A partnership is not a tax-paying entity, but files an annual tax return, Form 1065, to report income, deductions, and other items. These items pass through to partners, who may be individuals, other partnerships, corporations, or other entities. Partners report their allocable share of these items on their own tax returns. As in the case of sole proprietorships, the tax statistics show that the number of partnerships (including limited liability companies that file tax returns as partnerships) is on the rise.
For 2014 (the most recent year for statistics), there were 3,611,255 million partnerships (4.4% more than in 2013), representing more than 27.7 million partners (up from 27.5 million partners the year before).

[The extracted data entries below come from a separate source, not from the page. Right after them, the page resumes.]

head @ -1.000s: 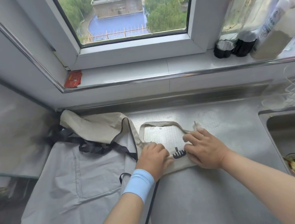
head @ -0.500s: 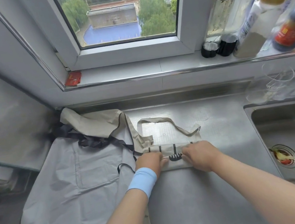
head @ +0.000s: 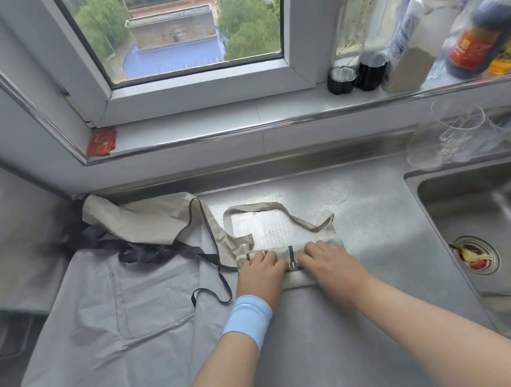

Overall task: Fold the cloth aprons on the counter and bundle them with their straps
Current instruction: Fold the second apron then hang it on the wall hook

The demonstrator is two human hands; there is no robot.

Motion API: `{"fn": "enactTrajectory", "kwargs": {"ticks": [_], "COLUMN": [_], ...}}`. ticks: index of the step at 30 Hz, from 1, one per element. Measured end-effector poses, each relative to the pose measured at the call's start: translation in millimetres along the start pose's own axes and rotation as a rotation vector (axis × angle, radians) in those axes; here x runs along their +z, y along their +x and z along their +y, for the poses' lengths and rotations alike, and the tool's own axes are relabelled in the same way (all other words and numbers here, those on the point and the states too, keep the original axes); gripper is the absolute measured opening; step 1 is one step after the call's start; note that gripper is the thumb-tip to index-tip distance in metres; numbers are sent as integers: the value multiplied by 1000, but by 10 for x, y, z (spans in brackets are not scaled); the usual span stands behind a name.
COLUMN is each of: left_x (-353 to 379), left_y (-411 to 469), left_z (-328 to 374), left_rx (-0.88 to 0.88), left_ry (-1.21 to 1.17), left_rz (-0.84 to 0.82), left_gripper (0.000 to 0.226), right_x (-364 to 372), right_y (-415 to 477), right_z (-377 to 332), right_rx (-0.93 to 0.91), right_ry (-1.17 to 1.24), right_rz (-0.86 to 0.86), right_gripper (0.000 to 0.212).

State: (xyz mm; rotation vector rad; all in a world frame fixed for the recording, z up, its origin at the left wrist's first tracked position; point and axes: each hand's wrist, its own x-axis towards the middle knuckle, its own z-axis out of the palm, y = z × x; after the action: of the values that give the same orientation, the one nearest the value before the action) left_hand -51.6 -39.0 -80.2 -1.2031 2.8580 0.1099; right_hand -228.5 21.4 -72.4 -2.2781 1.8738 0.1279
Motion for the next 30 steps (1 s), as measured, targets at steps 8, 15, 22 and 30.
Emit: {"fn": "enactTrajectory", "kwargs": {"ticks": [8, 15, 22, 30], "left_x": [-33, -138, -194, 121], "left_y": [-163, -12, 184, 190], "left_z": [-336, -426, -247, -74], "left_rx": [0, -187, -263, 55], "left_ry": [-239, -235, -5, -91], "left_rz": [-170, -197, -26, -123], "left_gripper": [42, 35, 29, 54], "right_x": [58, -59, -83, 209], "right_y": [-33, 57, 292, 323], "right_z": [173, 236, 241, 161], "right_rx": [-39, 89, 171, -9], "right_ry": [-113, 13, 59, 181], "right_rz": [65, 66, 80, 63], "right_gripper": [33, 38, 24, 61]}}
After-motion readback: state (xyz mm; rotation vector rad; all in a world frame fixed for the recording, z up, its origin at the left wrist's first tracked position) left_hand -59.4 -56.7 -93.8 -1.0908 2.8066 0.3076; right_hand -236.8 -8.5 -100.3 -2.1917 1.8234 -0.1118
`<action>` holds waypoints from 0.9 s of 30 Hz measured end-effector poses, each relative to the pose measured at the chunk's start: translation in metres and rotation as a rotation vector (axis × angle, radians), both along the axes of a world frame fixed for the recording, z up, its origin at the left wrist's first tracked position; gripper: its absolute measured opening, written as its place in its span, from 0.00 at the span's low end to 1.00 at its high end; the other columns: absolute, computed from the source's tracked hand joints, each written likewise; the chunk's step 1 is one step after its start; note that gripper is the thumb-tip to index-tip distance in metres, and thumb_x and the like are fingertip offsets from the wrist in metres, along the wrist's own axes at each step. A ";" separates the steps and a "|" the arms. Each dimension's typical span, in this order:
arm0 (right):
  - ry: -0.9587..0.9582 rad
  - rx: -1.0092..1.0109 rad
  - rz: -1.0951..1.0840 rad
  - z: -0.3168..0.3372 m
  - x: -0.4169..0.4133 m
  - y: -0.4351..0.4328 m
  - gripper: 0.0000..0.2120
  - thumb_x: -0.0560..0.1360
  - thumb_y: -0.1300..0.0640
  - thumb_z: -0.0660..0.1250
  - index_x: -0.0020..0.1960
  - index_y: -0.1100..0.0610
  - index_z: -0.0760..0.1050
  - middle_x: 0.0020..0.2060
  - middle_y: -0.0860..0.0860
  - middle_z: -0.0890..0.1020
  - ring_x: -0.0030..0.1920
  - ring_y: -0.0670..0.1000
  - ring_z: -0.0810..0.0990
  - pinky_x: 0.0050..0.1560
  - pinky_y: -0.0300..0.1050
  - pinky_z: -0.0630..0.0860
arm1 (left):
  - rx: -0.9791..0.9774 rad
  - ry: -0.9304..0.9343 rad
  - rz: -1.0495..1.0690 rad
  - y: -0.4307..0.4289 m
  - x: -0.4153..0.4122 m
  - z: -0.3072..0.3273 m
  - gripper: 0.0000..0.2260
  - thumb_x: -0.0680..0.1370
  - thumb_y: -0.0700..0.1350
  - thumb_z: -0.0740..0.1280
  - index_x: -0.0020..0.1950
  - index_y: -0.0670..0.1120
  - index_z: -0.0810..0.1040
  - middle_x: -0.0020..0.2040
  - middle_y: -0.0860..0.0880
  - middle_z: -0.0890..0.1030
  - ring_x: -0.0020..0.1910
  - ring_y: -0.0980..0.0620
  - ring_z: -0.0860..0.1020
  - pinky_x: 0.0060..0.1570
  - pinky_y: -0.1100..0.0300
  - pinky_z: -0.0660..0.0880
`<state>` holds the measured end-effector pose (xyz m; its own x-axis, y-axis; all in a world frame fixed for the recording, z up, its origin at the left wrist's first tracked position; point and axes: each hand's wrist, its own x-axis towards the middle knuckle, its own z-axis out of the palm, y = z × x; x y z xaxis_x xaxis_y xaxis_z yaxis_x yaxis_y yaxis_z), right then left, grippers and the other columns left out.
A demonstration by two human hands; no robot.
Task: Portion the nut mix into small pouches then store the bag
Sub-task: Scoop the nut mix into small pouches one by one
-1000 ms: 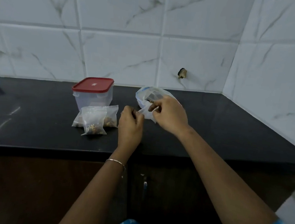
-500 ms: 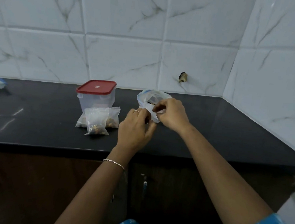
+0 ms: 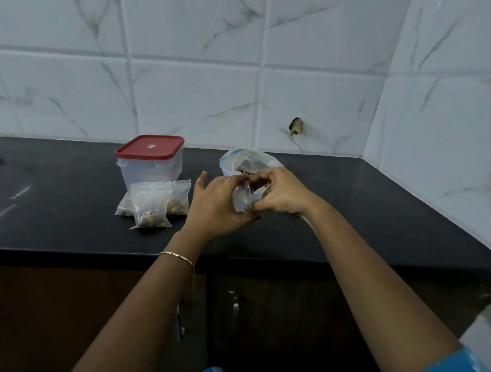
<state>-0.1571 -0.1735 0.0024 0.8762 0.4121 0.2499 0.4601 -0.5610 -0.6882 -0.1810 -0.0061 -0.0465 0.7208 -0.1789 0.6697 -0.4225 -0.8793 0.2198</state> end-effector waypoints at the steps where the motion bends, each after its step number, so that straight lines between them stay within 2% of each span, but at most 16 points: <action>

Here is some other interesting tax-related information about these filers:
- Limited liability companies (LLCs) in the U.S. accounted for the majority (67.4%) of all partnership returns. This is the 13th consecutive year that LLCs dominated the number of partnership returns filed. The number of LLC members grew to 10.2 million (a 5.25 increase over 2013).
- Limited partnerships represented only 11.5% of all partnerships. Nonetheless, they reported the most profits (32.2% of all returns) and the largest share of partners (44.2%).
- Total receipts (revenue) for filers increased by 5.6% from the previous year to $7.5 trillion. Profitability was also up, increasing by 8.9%.
- Partnerships with less than 3 partners made up 55% of all partnerships.
Which industries increased the most? The number of returns in the finance and insurance industries increased by 27.7%. Lessors of nonresidential buildings (except mini-warehouses and self-storage units) increased by 13.7%. The greatest decrease (20.2%) was for rental and leasing services and lessors of non-financial intangible assets (except copyrighted works).
Which industries do the best? While real estate is the most numerous type of partnership, the finance and insurance sector had the largest share of total net income (49.8%). All 20 industry sectors reported an increase in their assets in 2014.
Why do these statistics matter?
With the potential for serious tax reform in the coming year, what impact will any changes have on the utilization of partnerships and limited liability companies? How much do taxes impact the choice of entity for business owners?
One scholarly paper done after the Tax Reform Act of 1986 showed a shift in the choice of business entities to pass-throughs (partnerships, S corporations) where business profits were taxed at the owners’ low tax rates as compared with the rates on C corporations. Under that law, the top individual tax rate was 28% beginning in 1988. At that time, the top corporate tax rate was 34%.
For purposes of current tax reform anticipated next year, there’s discussion about dropping the top corporate rate to 15% (as Trump has suggested) or a flat 20% (as provided in the Ways and Means Blueprint). At the same time, the top individual tax rates would likely be higher. For example, under the Blueprint, the top individual tax rate would be 33%, but owners of pass-through entities would pay no more than 25% on their business income. Still, if the top tax rate on C corporations was lower than 25%, entities may opt for this form of doing business in order to save taxes.
Whether this comes to pass depends, of course, on the final tax picture, and other factors (I list 13 factors in the choice of entity in J.K. Lasser’s Small Business Taxes 2017, of which taxes are only one factor).
In my view: Regardless of tax changes, these entities, which are creatures of state law, will continue to abound.